Participants also come to value their deepening relationships with the study staff, who know so much about the disease and take such an interest in their condition. “It was almost familial,” Dr. Poritsky said.
“We were part of a community and a structure, and it was gone,” Dr. Morris said.
The aducanumab study also took an unexpected and uncommon turn. Seven months after ending the trial, Biogen and Esai announced (in another early-morning news release) that a reanalysis, using additional data, indicated that at high doses the drug appeared to reduce cognitive decline after all.
They plan to resume an open-label trial (without a placebo) in March and to seek F.D.A. approval. The development was encouraging, but left study participants feeling especially whipsawed.
In a recent editorial in JAMA Neurology, Drs. Karlawish and Largent argued for a more communicative approach. “We’re trying to change the culture of the way we run clinical trials in Alzheimer’s research,” Dr. Karlawish said in an interview.

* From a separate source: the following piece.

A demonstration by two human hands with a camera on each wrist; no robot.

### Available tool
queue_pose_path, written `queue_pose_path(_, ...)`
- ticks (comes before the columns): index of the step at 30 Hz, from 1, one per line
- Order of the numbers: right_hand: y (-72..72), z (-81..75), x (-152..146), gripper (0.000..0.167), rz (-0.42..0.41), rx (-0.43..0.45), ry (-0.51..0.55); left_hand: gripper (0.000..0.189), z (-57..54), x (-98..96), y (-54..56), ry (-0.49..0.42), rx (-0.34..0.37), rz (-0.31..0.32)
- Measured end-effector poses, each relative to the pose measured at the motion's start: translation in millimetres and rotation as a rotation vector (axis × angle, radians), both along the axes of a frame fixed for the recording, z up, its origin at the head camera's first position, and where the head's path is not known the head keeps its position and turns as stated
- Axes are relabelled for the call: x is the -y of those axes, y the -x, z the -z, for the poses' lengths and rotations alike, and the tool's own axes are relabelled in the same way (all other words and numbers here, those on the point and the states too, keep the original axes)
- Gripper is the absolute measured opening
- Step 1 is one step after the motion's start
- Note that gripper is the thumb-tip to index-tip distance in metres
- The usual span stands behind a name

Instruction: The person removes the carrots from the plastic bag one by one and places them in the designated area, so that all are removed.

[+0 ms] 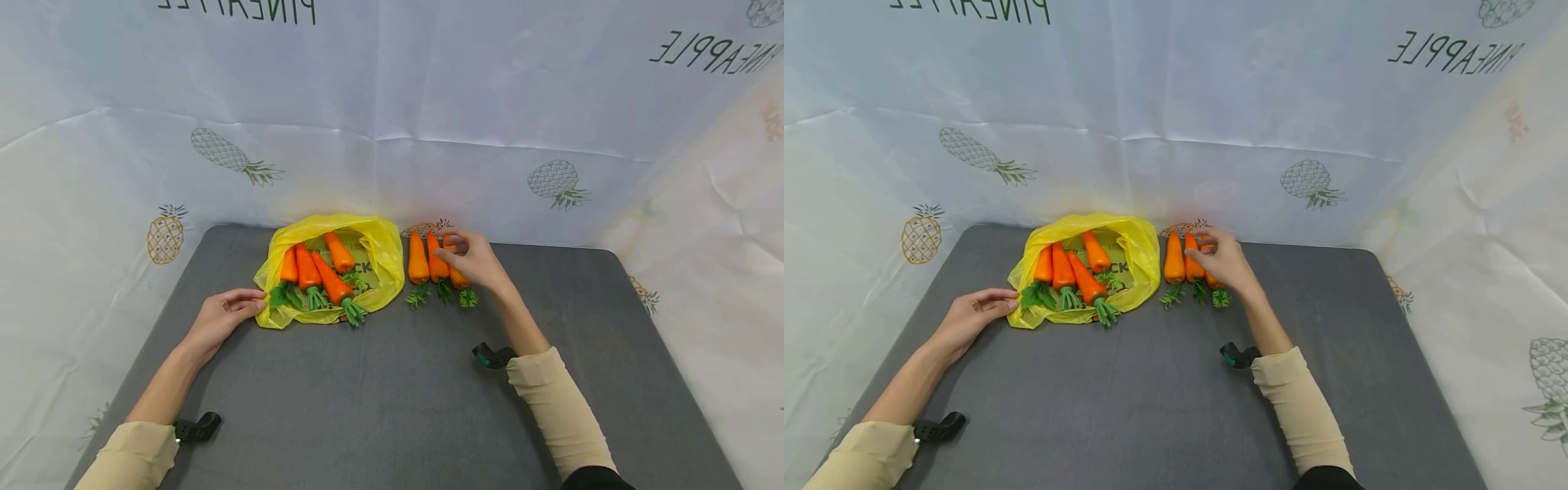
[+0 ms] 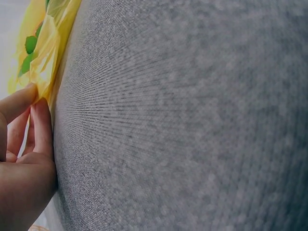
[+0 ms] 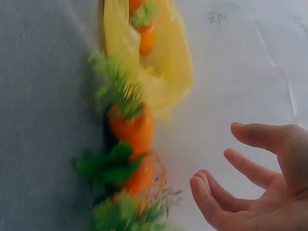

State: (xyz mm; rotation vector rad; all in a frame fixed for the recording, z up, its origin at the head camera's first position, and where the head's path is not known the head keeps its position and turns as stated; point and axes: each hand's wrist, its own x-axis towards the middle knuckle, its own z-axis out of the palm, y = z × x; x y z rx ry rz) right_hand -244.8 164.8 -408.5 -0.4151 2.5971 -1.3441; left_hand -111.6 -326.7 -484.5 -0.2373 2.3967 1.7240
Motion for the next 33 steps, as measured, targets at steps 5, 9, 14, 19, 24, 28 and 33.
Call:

Lobbying the S.E.C. to change its regulations would be “infeasible,” he acknowledged. But the informed consent process, the researchers wrote, should prepare participants for the possibility of an abrupt end to the trial.
Participants could opt to receive the pharmaceutical company’s news release, or a letter, as soon as it is issued, “so you don’t feel like you’re the last one to know,” Dr. Largent said.
The researchers urged companies to share details of what a given study revealed; even failed experiments provide useful information. “It’s an important way of demonstrating respect for their contributions,” Dr. Largent said.
Finally, study sites should provide support after trials end, by checking on the well-being of participants and referring them to counseling or support groups as needed.
Some of those suggestions may take hold. The Alzheimer’s Association and the National Institute on Aging say they plan to meet with drug manufacturers to discuss improving communication with research participants.
The Toronto Memory Center has gone a step further. In 2018 it hosted a lunch for participants and partners after a discontinued trial; the event included a presentation of the results, “to show them what their efforts had led to,” Dr. Cohen said. She described the participants as “medical heroes, taking risks to benefit themselves and others.”
Last year, at another lunch, the center presented several participants with citizen-scientist awards.
Despite the disappointments, participants often remain eager to join other trials. When aducanumab testing resumes, both Mr. Gutis (who learned that he had been receiving the drug rather than a placebo, and thought it had helped him) and Dr. Poritsky (who thought so too, but had received a placebo) plan to re-enroll.
They will moderate their expectations this time, however.
“You volunteer to be a lab rat,” Mr. Gutis said. “But the rat doesn’t have high hopes.”